Oleh : Fauzan Azima*
Kamu berada di dalam peti besi yang berada pada sebuah rumah megah dikelilingi tembok tebal dan tinggi. Sedangkan aku seperti kucing yang berharap ikan sarden yang terbungkus rapi dalam kaleng yang diletakkan dalam kotak dan ditutupi tudung saji.
Belum lagi pengawasan melekat dari tuan rumah. Sisi mana lagi yang bisa aku tembus? Sungguh mustahil!
Terlalu rumit dan banyak tahapan yang harus aku lalui. Aku harus mengusahakan tangga untuk melewati tembokmu, lalu aku harus mencari kunci untuk membuka rumahmu, kemudian aku juga harus mencari di ruang manakah kamu disembunyikan? Serta aku harus membongkar peti besi dengan linggis, baru aku bisa menemukan dirimu.
Begitupun, belum ada kepastian dari sang pemilik hati.
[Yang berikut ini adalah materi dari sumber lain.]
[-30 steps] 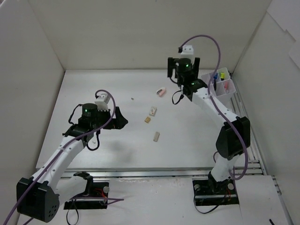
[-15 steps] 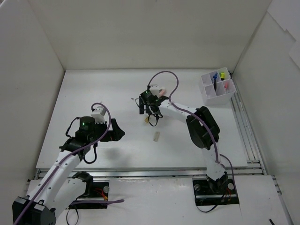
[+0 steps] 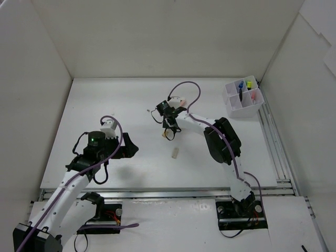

Sungguh aku terlalu tua untuk mendobrak semua itu.
Mundur teratur bukan jalan yang baik. Itu bukan pula sikap seorang ksatria. Jangan pernah sekali pun seumur hidup harus merasakan mundur atau kalah. Kemenangan adalah bagian dari kesempurnaan hidup.
“Hidup tidak sempurna kalau tidak pernah berperang dan dipenjara” demikian ungkapan ekstrem.
Terhina adalah resiko bagi siapapun mundur dan kalah dari peperangan. “Penjahat perang” patut disematkan kepadanya. Daripada menyerah lebih baik menjadi batu.
Berbuatlah, jangan mundur, walau harus berdamai dengan kenyataan pahit. Jangan kubur rindu dan rapalkan mantra, “tujuh kun, tujuh kuala, tujuh pintu terbuka,” sambil membayangkan senyum di bibirnya yang dahsyat, sedahsyat perang di Vietnam, Libya, bahkan Cot Trieng sekalipun.
“Kita telah kembali dari perang yang kecil menuju perang yang besar” seumpama itu tahapan yang harus dilalui pejuang rindu.
Aku telah menemukan formula yang tidak lazim dalam menabur bunga rindu, yakni membagi persenan kepada banyak pihak penerima manfaat rindu. Benarlah kata nenek moyang kita yang pelaut itu, “dunia tidak selebar daun kelor.”
Tuhan adalah maha segalanya. Ternyata Tuhan dengan maha kesegalaannya, punya “kelemahan” juga, yakni Tuhan tidak akan merubah nasib satu kaum, sebelum kaum itu sendiri merubahnya.
Benarlah hanya diri yang bisa menimbul dan membenamkan rindu. Jangan berharap kepada orang lain, juga Tuhan untuk membangkitkan rindu.
Pertahankan rindu, jangan sampai mundur ke titik nol dengan melukiskan wajah kekasih dalam kanvas kehidupan. Tempatkan rindu pada setiap gunung dan lembah agar kemanapun kamu menoleh di setiap ruang dan waktu tampak wajahnya.